Le gouvernement congolais considère avoir fait un pas significatif vers la résolution des hostilités dans l’Est du pays. Ce jeudi 24 avril, au cours d’un briefing organisé au studio Maman Angebi, Patrick Muyaya, ministre de la Communication et porte-parole du gouvernement, a dressé un bilan du processus diplomatique en cours, marqué par une déclaration conjointe signée à Doha entre Kinshasa et l’Alliance Fleuve Congo/M23 (AFC-M23), amorçant un cessez-le-feu effectif et des pourparlers approfondis.
Face à la presse nationale et internationale, Muyaya a souligné l’importance du document signé, déclarant : « Nous ne pouvons pas faire de paix sans compromis. Le communiqué entre les experts du gouvernement et le M23 est une avancée vers la paix. Dans ce contexte, sans cessez-le-feu, nous ne pouvons pas avancer ».
La déclaration conjointe engage les parties à consolider une trêve sur le terrain tout en créant un cadre propice au dialogue. « Le dialogue dont il est question ici, c’est celui entre les signataires de la déclaration conjointe, sous la médiation qatarie », a précisé le ministre.
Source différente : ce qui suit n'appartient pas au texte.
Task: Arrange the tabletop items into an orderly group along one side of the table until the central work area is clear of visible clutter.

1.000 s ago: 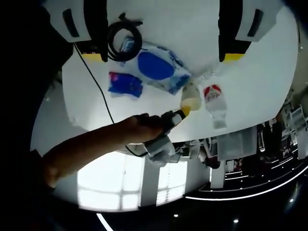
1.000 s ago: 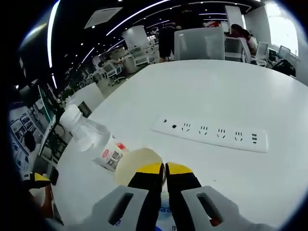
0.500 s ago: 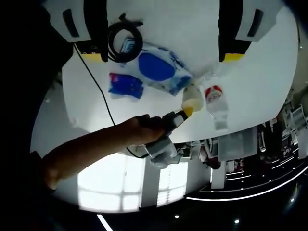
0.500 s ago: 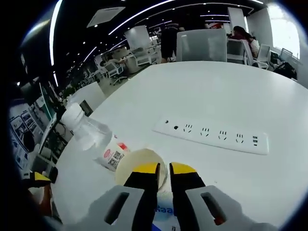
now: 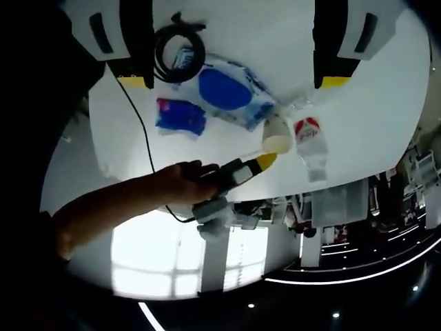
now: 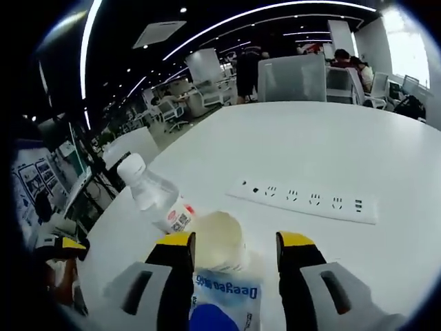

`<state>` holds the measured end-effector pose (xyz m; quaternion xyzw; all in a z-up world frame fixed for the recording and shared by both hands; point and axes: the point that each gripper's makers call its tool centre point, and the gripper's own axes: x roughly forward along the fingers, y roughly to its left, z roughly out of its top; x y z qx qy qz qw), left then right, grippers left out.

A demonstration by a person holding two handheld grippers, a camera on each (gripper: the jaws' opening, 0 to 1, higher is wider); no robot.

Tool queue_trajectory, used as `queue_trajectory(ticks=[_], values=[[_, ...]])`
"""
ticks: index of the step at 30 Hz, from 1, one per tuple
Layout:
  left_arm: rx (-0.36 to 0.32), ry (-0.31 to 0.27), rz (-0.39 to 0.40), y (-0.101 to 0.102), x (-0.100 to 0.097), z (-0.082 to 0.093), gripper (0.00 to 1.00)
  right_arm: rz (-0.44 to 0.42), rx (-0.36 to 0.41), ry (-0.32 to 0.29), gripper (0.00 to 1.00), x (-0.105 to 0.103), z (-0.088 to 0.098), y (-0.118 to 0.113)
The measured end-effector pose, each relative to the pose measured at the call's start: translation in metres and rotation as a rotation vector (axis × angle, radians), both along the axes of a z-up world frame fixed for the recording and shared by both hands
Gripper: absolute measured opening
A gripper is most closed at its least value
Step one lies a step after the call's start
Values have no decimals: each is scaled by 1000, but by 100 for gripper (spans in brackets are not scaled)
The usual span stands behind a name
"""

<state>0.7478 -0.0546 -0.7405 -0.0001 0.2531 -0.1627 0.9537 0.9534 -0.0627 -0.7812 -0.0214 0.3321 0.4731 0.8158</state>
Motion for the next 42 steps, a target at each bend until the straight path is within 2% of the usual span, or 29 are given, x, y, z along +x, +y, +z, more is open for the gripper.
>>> queue_trajectory(ticks=[2, 7, 10, 12, 17, 20, 29, 33, 38, 42], values=[[0, -11, -2, -2, 0, 3, 95, 23, 18, -40, 55, -5, 9, -8], [4, -17, -13, -8, -5, 6, 95, 33, 34, -76, 61, -17, 18, -27], [10, -16, -13, -11, -9, 8, 95, 43, 51, -125, 66, -27, 28, -48], [14, -14, -7, -11, -10, 8, 95, 43, 50, -146, 68, -29, 29, -58], [21, -16, -5, -16, -16, 10, 95, 58, 48, -208, 73, -48, 35, -94], [23, -19, -16, -22, -20, 12, 95, 52, 45, -236, 80, -63, 40, -118], [27, -23, -37, -37, -30, 16, 96, 0, 54, -251, 91, -97, 48, -173], [19, -34, -43, -43, -35, 21, 97, -2, 21, -273, 94, -111, 48, -197], [29, -36, -48, -49, -43, 24, 97, -48, 39, -269, 99, -125, 50, -225], [24, -35, -51, -52, -49, 25, 98, -65, 18, -262, 99, -141, 46, -245]])
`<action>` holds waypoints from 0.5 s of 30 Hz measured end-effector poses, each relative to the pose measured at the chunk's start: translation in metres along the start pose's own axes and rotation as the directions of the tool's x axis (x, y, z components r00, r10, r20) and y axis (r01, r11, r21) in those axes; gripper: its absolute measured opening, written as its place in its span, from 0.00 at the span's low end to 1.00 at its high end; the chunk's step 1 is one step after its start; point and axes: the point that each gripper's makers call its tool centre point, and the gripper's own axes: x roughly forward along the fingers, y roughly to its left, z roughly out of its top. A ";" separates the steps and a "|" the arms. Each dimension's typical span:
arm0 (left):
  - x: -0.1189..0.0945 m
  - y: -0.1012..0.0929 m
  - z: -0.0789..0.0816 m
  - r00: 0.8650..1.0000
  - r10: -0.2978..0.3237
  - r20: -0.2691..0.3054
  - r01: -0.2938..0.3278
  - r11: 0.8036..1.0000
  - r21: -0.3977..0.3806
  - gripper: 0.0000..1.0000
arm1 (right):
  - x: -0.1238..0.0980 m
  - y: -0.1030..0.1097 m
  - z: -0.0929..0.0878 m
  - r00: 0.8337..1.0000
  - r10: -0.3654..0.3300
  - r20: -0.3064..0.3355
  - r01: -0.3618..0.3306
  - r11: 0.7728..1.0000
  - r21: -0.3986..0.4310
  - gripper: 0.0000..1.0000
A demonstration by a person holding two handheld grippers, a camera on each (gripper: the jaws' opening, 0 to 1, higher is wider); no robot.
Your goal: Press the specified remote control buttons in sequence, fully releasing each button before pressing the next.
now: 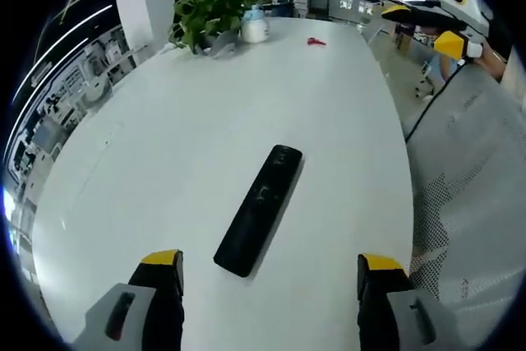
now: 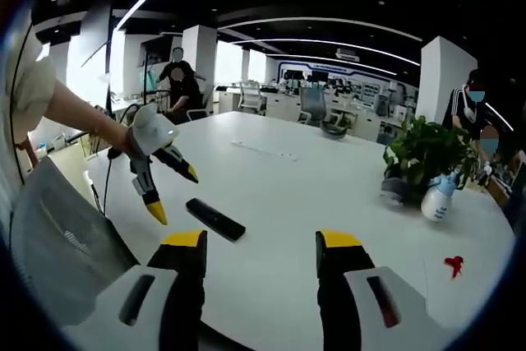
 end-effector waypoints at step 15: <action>0.015 0.002 0.000 0.996 -0.075 -0.052 0.078 0.996 0.051 0.79 | 0.001 -0.002 -0.001 1.000 -0.008 -0.002 0.008 1.000 0.013 0.53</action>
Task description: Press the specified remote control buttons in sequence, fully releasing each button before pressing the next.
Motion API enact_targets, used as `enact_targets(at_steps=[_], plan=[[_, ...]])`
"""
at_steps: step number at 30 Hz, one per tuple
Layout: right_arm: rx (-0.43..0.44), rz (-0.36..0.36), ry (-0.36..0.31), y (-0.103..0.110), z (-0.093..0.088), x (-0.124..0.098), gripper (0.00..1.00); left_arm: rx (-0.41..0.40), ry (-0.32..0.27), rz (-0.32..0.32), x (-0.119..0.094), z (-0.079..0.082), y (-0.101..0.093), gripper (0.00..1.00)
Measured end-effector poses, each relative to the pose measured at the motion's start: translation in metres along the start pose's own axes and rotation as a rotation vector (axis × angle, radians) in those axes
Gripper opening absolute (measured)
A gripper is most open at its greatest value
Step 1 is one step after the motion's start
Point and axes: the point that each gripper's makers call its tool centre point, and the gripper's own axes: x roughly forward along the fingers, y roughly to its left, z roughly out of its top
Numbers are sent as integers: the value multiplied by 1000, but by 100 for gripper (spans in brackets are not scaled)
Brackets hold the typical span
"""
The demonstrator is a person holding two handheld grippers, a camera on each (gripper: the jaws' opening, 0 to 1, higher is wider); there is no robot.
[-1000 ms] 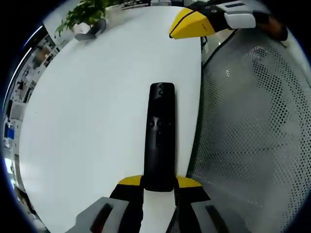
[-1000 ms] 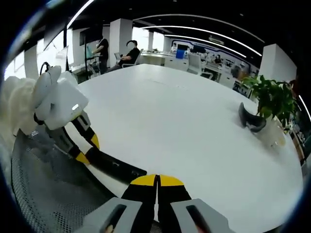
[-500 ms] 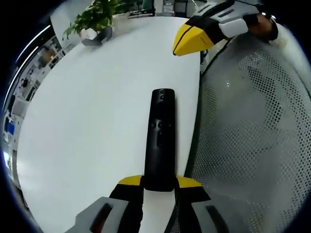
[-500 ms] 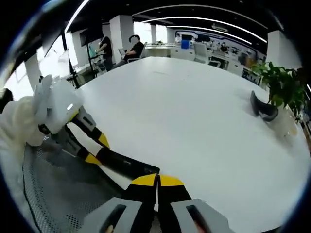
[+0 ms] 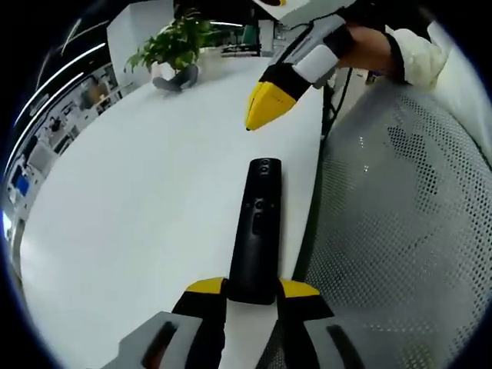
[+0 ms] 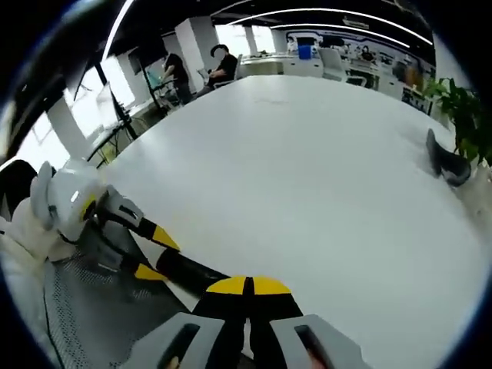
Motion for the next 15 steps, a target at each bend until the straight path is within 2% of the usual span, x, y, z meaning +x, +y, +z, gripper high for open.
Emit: enact_targets(at_steps=[2, 5, 7, 10, 12, 15], plan=[[47, 23, 29, -2, -8, 5, 0, -8, -23, 4, 0, 1, -1, 26], [83, 25, 34, -6, -17, 8, 0, -33, -69, 14, 0, 1, -2, 28], [107, 33, 39, -7, -19, 6, 0, -30, -71, 16, 1, 1, -1, 29], [140, 37, 11, -10, -15, 7, 0, -27, -78, 13, 3, 2, -1, 30], [216, 77, 59, -4, -24, 9, 0, -29, -89, 14, 3, 2, -1, 30], [200, 72, 63, -3, -26, 10, 0, -30, -84, 26, 4, 3, 2, 28]])
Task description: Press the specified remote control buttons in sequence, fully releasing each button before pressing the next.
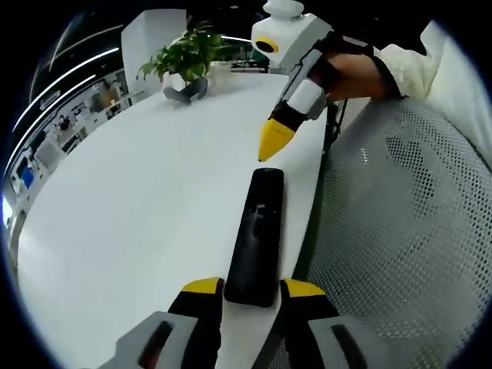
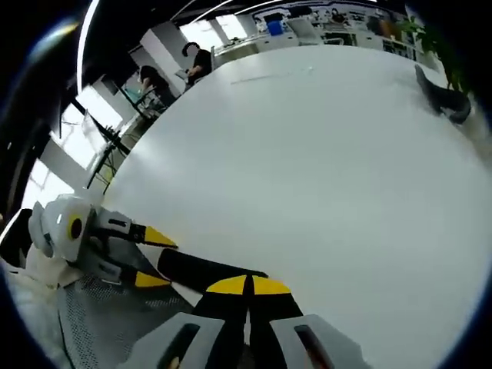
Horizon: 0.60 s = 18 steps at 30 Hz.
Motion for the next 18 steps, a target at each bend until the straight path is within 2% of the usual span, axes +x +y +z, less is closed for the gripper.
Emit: enact_targets(at_steps=[8, 18], plan=[[-36, -10, 47, 3, -7, 5, 0, 25, -14, -20, 2, 0, -6, 25], [-36, -29, 45, -3, -5, 6, 0, 44, -12, -31, 1, 1, -9, 24]])
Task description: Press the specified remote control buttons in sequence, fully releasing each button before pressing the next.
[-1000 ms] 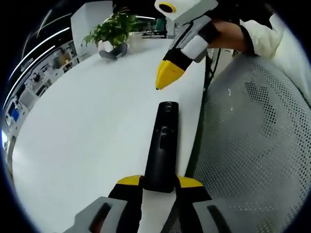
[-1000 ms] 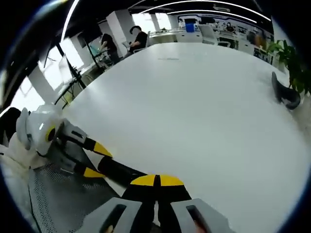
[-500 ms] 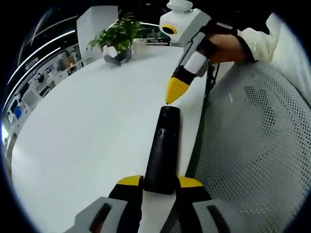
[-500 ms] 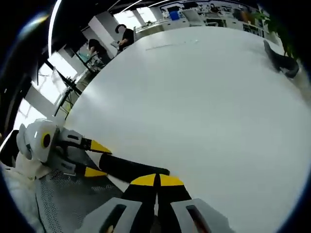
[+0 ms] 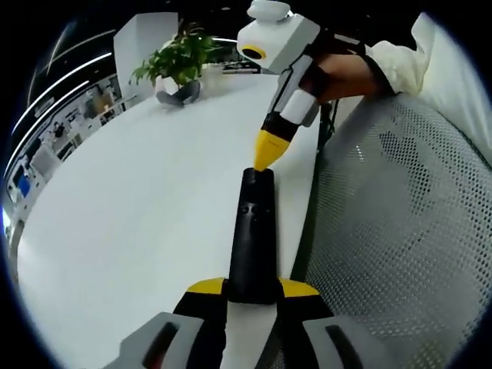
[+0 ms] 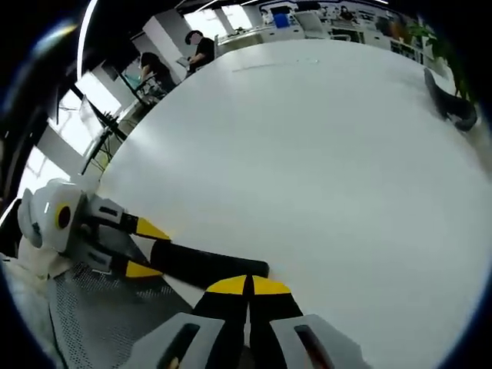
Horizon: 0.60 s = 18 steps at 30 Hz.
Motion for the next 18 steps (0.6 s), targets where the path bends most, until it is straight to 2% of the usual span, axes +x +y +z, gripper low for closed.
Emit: enact_targets(at_steps=[18], plan=[[5, -4, -3, -1, 1, 0, 0, 4, -4, -14, -2, 1, 1, 24]])
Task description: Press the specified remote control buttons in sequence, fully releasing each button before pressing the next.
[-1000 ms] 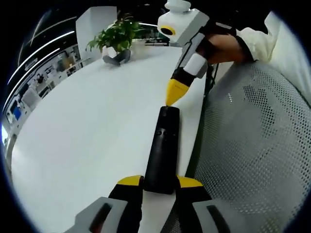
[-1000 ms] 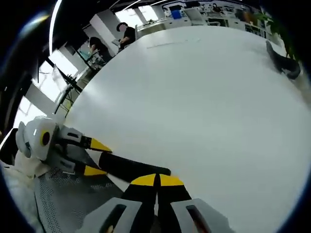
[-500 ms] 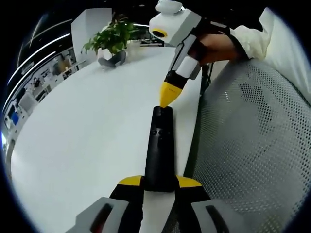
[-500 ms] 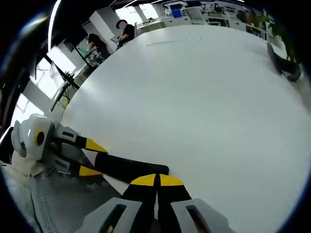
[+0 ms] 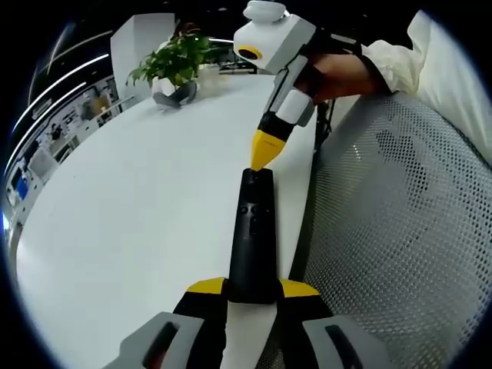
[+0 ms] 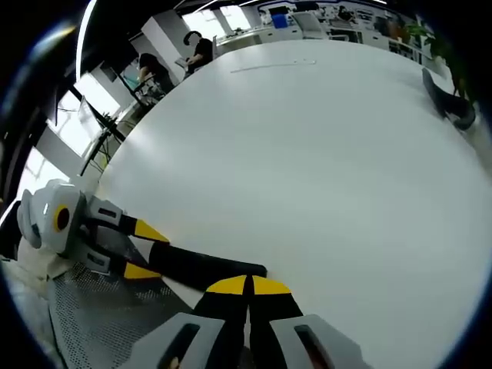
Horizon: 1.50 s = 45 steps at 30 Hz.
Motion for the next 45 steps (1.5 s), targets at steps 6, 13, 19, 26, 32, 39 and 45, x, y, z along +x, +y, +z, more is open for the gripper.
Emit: enact_targets(at_steps=[6, 13, 19, 26, 32, 39, 45], plan=[[18, 6, -14, 0, 0, 0, 0, -7, 0, 6, 0, 0, 1, 25], [66, 16, -35, -2, 1, 1, 0, -12, -9, 13, 1, 1, 2, 25], [94, 1, -33, 0, 1, 1, 0, -9, -12, 14, 1, 2, 2, 25], [110, 14, -45, -2, 1, 0, 0, -9, -13, 16, 1, 2, 2, 25], [121, 15, -37, 1, 1, -1, 0, -7, -13, 15, 1, 2, 3, 25], [107, 56, -25, 9, 1, 1, 0, -3, -13, 12, 2, 3, 3, 25], [113, 71, -21, 11, 2, 1, 0, -3, -14, 12, 2, 3, 3, 25]])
Ce rapprochement marque une étape importante dans la quête de paix, après des années de refus catégorique de pourparlers avec le mouvement rebelle. Selon Muyaya, ce changement stratégique reflète la nécessité d’explorer toutes les voies possibles pour stabiliser les provinces meurtries de l’Est. « Nous sommes dans un processus qui a commencé depuis longtemps. Nous avons eu beaucoup de progrès », a-t-il affirmé.
Le ministre a également salué les sanctions internationales imposées à Kigali et à ses alliés présumés, citant notamment les décisions des États-Unis, du Royaume-Uni et la détérioration des relations diplomatiques entre la Belgique et le Rwanda. « Des sanctions ont commencé à être appliquées. Les États-Unis ont sanctionné des membres du régime rwandais, y compris un ministre d’État, entraînant des tensions dans les relations bilatérales », a-t-il souligné.
Il a replacé la déclaration conjointe de Doha dans un cadre plus large, affirmant qu’elle s’inscrit dans la continuité des engagements pris lors de réunions antérieures. « Vous ne pouvez pas interpréter ce communiqué sans considérer le processus de Luanda et ce qui s’est passé le 18 mars à Doha, notamment la réunion des deux chefs d’État et de l’émir du Qatar », a-t-il expliqué.
Patrick Muyaya a également exhorté les médias à jouer un rôle constructif dans ce processus fragile. « Il est essentiel de communiquer avec clarté et de ne pas céder à la vitesse des réseaux sociaux », a-t-il insisté, mettant l’accent sur la nécessité d’une presse responsable pour accompagner la dynamique de paix.
Enfin, il a encouragé les Congolais à reconnaître l’importance de l’étape franchie tout en poursuivant un dialogue sur les causes profondes du conflit. « Le premier pas, celui du cessez-le-feu, a donné des résultats. Maintenant, nous devons prolonger cet effort par un dialogue franc », a-t-il lancé.